Penny Dreadful: Verbis Diablo, Review

Penny Dreadful takes a page out of the devil’s book. Here is our review of season 2, episode 2.

Penny Dreadful is well written and well-acted, sure. It has an air of sophistication without sophisticated badinage. The Showtime series has a hole where its sense of humor should be. This is where HBO towers over the other premium channels. No matter how seriously a show takes itself, the writers give it the human touch of a grin every now and then. When Showtime or Starz takes on a weighty project they treat them with gravitas. Penny Dreadful is a monster show, come on, a glorified House of Frankenstein. Lighten up a little, crack a smile, crack wise. Just because it’s a prestige project doesn’t mean the characters always have to be so heavy. Game of Thrones goes into heavy territory, but you can always count on a laugh line a week. Line of the week was a family tradition during the run of The Sopranos.

So it was encouraging to see Vanessa (Eva Green) joking around with the Creature (Rory Kinnear), aka John Clair, in a natural, unforced way.

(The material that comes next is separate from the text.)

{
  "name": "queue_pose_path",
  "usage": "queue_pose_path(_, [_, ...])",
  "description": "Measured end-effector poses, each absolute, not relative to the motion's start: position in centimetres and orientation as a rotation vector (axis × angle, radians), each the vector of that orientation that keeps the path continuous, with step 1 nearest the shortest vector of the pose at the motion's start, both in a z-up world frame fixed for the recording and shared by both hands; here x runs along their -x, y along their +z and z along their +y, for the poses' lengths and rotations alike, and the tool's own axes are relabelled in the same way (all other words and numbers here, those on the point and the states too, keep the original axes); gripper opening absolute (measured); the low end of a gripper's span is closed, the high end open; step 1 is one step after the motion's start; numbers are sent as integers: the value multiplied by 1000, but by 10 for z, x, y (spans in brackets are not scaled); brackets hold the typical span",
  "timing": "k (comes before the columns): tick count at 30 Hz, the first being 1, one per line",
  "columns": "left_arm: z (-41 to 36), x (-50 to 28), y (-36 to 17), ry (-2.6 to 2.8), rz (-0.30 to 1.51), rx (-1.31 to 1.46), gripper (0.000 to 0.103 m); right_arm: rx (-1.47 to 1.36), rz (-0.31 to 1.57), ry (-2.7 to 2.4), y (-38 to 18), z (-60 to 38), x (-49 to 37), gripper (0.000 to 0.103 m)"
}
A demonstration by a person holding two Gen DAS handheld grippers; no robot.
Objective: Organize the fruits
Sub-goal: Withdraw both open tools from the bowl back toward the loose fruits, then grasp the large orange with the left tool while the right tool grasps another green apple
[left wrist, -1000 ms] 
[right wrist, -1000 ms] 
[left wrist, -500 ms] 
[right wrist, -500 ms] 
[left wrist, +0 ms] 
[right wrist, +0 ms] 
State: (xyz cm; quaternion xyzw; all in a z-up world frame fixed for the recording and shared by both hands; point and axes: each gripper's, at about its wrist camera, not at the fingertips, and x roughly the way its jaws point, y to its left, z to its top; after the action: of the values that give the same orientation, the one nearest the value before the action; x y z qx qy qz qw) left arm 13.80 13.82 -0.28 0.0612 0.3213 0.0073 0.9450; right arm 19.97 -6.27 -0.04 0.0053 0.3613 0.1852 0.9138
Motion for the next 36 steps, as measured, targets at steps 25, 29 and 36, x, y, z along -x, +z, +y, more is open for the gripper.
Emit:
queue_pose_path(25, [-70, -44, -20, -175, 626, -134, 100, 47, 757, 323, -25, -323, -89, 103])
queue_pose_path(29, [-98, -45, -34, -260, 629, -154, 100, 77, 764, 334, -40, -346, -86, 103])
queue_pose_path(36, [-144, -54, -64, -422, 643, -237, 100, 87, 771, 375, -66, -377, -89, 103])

She could have used some of that last season when she was squaring off against demonic possession. The devil could have at least had a snappy rejoinder or two. I’m not saying it should have gone full Richard Pryor-SNL with beds landing on feet and sewing socks that smell, but some subtle rejoinders would have humanized the beast-hunters. Gallows humor is important for morale. Now the cast, all veteran actors with a wide range of talents, are finally getting those moments.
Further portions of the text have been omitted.